== WORK TO COMPLETE ==
Every line from the one containing "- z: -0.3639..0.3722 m" through the end of the listing below must be given again exactly, and nothing else; exclude pictures.

-=-=-

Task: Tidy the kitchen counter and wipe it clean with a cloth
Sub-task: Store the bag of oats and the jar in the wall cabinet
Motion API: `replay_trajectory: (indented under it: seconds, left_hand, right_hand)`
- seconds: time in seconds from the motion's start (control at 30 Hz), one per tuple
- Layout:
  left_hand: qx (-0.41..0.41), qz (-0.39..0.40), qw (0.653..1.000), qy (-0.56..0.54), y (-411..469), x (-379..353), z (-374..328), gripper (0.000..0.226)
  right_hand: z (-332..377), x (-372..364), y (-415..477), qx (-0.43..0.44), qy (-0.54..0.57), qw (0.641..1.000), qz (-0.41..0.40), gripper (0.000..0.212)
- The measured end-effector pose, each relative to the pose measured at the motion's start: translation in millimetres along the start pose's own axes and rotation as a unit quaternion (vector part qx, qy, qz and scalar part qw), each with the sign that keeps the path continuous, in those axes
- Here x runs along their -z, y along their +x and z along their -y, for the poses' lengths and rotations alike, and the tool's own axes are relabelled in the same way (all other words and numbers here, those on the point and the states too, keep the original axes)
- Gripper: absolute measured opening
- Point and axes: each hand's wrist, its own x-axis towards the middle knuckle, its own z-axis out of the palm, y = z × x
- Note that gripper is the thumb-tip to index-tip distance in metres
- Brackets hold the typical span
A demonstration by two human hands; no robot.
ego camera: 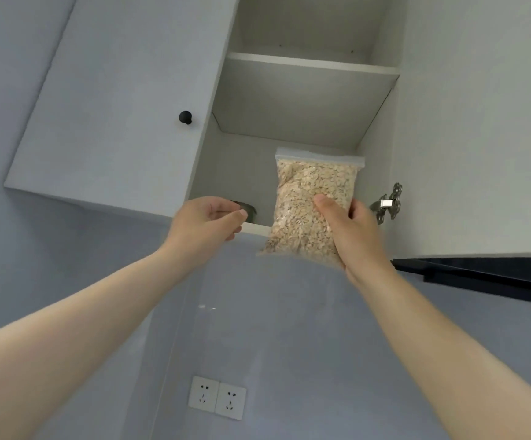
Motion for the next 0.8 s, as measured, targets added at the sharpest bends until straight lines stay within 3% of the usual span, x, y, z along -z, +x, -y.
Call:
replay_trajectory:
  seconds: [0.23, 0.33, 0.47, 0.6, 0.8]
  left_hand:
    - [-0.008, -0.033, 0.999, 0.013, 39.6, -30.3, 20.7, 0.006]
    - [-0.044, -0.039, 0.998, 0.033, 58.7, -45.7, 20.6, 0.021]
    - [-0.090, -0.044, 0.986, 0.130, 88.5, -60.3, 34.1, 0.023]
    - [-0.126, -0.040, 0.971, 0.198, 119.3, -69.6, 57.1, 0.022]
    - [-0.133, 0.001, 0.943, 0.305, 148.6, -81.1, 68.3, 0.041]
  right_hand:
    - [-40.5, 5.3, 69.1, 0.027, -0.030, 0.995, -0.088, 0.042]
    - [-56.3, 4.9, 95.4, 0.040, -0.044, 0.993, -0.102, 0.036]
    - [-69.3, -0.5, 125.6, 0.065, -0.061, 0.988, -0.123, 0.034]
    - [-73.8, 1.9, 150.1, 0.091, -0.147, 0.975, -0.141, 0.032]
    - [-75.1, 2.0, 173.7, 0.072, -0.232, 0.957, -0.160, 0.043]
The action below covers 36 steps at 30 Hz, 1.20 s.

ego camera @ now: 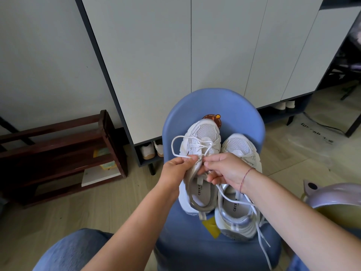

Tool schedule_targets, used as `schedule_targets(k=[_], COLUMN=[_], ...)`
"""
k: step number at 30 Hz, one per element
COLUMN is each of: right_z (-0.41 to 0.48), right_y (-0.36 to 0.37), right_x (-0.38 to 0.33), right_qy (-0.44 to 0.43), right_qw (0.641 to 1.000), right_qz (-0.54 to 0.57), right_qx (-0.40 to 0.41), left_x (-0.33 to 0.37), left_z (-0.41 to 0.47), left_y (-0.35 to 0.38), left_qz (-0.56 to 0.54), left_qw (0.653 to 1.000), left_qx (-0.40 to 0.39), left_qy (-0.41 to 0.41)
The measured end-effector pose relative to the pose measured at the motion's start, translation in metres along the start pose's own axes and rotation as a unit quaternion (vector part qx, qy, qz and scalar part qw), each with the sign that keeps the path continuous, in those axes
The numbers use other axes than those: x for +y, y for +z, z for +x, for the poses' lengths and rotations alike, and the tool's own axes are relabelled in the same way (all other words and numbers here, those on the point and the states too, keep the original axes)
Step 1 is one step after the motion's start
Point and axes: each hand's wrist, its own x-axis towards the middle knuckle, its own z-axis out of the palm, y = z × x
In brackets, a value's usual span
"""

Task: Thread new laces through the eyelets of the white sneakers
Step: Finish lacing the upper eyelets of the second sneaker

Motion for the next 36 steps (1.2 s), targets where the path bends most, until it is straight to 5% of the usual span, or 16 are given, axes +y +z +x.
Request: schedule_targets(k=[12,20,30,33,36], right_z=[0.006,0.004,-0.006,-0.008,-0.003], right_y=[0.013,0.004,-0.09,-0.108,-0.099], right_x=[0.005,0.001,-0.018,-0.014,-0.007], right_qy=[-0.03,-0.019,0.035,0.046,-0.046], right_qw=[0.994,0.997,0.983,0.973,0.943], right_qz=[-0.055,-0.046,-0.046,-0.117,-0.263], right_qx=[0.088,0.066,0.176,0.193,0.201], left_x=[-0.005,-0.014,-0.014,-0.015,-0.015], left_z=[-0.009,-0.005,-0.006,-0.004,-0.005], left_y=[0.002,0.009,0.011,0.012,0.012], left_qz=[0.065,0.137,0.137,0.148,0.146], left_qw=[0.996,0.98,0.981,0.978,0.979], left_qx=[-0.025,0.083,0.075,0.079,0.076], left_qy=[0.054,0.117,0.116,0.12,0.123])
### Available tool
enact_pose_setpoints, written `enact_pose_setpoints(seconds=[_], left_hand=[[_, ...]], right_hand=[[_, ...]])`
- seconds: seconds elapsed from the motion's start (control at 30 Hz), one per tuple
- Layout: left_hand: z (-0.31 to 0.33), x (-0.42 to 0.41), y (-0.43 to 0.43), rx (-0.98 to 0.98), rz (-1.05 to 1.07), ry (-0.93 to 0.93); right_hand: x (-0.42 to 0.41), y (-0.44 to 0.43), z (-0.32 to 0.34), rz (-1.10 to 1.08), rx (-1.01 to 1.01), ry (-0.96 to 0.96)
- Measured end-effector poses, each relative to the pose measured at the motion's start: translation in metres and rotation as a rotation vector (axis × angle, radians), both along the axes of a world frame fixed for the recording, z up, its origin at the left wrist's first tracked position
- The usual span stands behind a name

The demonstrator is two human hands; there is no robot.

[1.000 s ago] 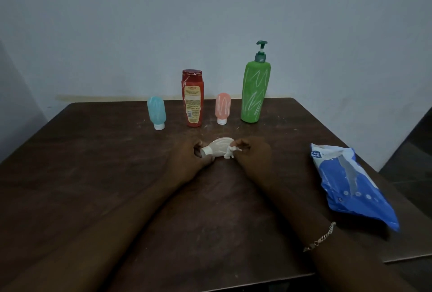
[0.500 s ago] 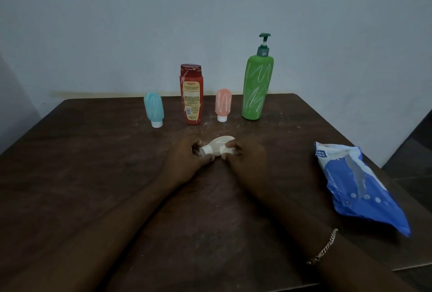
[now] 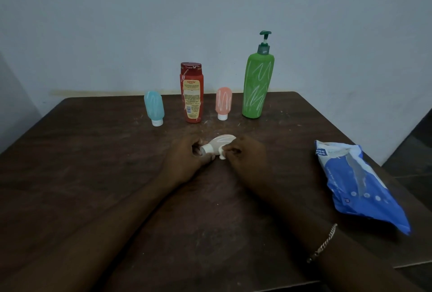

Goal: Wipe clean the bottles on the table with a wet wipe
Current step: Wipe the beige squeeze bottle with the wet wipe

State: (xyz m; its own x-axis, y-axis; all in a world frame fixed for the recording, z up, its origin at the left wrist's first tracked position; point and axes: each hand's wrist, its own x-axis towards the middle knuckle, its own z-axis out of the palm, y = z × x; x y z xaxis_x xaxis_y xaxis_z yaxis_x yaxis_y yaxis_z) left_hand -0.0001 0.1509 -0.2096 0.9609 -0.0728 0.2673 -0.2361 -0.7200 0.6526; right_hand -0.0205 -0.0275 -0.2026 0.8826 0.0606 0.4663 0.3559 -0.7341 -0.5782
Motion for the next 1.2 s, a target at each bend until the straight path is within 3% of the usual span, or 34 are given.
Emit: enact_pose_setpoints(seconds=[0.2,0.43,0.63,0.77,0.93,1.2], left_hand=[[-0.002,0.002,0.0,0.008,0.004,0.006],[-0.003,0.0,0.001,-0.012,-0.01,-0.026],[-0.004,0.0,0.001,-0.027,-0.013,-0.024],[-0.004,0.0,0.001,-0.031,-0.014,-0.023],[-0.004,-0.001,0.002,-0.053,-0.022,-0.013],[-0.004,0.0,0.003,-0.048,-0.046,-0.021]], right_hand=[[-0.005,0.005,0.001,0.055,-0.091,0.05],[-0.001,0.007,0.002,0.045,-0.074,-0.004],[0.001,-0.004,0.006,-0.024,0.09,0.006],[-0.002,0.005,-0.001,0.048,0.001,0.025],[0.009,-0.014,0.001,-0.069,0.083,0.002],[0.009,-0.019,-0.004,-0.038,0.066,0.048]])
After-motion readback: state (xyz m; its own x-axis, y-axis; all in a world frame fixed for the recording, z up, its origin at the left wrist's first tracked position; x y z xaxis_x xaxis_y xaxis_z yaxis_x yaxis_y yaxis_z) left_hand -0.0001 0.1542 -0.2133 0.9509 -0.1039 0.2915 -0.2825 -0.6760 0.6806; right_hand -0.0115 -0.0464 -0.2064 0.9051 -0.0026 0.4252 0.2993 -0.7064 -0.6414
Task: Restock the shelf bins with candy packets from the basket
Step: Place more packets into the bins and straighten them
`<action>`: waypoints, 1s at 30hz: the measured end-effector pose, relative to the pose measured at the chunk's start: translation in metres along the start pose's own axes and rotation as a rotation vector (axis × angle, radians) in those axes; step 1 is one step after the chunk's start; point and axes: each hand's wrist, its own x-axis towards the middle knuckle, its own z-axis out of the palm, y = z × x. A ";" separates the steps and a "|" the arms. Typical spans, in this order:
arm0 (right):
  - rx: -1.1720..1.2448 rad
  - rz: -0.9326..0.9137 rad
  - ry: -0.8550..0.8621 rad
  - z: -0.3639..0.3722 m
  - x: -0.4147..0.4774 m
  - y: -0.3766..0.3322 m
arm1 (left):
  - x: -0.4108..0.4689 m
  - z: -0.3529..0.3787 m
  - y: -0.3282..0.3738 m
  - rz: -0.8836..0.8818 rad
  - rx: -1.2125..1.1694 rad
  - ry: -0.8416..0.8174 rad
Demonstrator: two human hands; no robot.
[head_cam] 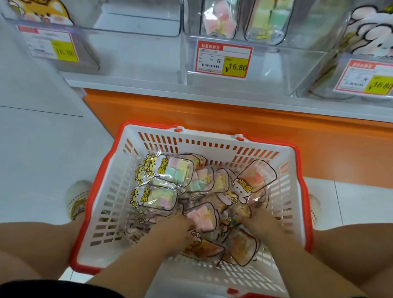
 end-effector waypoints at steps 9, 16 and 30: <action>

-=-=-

== EXERCISE OUTPUT ==
  - z: -0.3639..0.3722 m
  - x: -0.4147..0.4774 m
  - y: -0.3766..0.3322 m
arm1 (left):
  - x: -0.4108..0.4689 m
  - z: -0.3529..0.3787 m
  - y: -0.3282..0.3738 m
  - rz: -0.8836..0.8818 rad
  - rx: -1.2125..1.1694 rad
  - ry: -0.8416..0.8174 rad
Demonstrator: two human hands; no robot.
[head_cam] 
 end-effector waypoints at steps 9, 16 and 30: <action>

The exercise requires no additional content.